Vous avez donc choisi, contrairement au mouvement de décentralisation que nous connaissons depuis vingt-cinq ans, de confisquer le pouvoir, de le recentraliser, ce qui, d'une part, est contraire à toute perspective moderne et, d'autre part, s'inscrit dans un cadre plus général que j'ai appelé l'« égo-présidence ». J'ai cru comprendre que ce gouvernement, et surtout ce Président de la République, n'aimaient pas beaucoup les contre-pouvoirs, qu'ils soient judiciaires, médiatiques ou parlementaires, et il en va de même avec les collectivités locales. Monsieur le secrétaire d'État, nous ne vous laisserons pas faire ! Nous sommes déterminés à défendre les collectivités locales, les élus et les citoyens. (Applaudissements sur les bancs du groupe SRC.)
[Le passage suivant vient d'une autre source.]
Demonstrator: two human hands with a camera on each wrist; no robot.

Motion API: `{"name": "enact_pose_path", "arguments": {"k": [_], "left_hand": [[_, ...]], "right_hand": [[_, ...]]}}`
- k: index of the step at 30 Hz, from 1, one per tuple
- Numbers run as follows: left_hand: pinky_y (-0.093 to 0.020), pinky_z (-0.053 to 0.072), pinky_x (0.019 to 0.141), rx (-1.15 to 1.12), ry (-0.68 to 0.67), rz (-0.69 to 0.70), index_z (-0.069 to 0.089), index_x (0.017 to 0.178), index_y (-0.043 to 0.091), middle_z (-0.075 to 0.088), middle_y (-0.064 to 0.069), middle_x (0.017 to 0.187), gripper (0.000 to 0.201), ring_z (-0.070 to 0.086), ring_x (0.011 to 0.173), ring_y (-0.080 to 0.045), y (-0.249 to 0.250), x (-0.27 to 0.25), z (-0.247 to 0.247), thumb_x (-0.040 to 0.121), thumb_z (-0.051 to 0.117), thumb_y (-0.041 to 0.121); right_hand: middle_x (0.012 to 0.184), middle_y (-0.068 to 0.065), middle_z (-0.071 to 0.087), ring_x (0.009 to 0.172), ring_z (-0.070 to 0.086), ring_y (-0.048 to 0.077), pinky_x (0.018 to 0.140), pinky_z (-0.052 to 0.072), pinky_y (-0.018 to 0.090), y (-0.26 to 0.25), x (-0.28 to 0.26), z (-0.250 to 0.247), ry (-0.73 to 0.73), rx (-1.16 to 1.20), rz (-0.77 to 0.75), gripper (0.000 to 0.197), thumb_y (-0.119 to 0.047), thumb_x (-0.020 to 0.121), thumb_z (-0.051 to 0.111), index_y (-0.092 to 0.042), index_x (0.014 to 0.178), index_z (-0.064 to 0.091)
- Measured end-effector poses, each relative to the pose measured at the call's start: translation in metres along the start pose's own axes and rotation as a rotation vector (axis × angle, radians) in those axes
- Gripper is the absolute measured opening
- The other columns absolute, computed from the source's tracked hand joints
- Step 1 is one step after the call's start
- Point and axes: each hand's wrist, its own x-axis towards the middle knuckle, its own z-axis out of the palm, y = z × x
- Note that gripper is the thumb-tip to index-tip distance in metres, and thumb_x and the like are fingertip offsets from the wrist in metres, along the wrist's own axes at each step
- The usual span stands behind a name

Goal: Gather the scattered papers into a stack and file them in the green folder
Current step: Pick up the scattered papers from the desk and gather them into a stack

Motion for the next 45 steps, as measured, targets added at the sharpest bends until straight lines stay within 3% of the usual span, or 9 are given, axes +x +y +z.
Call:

J'en viens aux arguments d'ordre juridique. Il est parfaitement exact, monsieur le secrétaire d'État, monsieur le rapporteur, qu'il y a déjà eu dans le passé des modifications de durée de mandat pour aboutir à des concomitances. Je constate d'ailleurs, non sans une certaine ironie, non seulement que les arguments que vous avancez aujourd'hui n'avaient pas grâce à vos yeux il y a quelques années, mais qu'ils étaient considérés comme effrayants : horresco referens. Comparaison n'est pas raison, encore faudrait-il faire preuve d'un peu d'honnêteté dans ce domaine. Vous prenez l'exemple de 1990, mais il n'y a aucun précédent où l'on ait décidé à la fois l'urgence, une diminution de moitié ou du tiers des mandats et une modification de l'ensemble du système avec la création du conseiller territorial et le changement du mode de scrutin. Il n'est donc pas opératoire de se référer à de qui s'est passé en 1990.

Ce qui est intéressant, monsieur le secrétaire d'État, c'est que, à l'occasion de ces modifications, le Conseil constitutionnel a défini une jurisprudence. Vous l'avez citée, mais vous n'êtes pas allé jusqu'au bout, probablement par manque de temps. Puisque j'ai un peu plus de temps que vous, je vais donc compléter. Le Conseil constitutionnel estime que, pour raccourcir la durée les mandats, il faut un motif d'intérêt général. Or, en vous écoutant et en vous lisant, je me suis aperçu que vous étiez partisan d'une thèse assez nouvelle : la théorie du motif baladeur. Le motif réel de votre choix, c'est le conseiller territorial.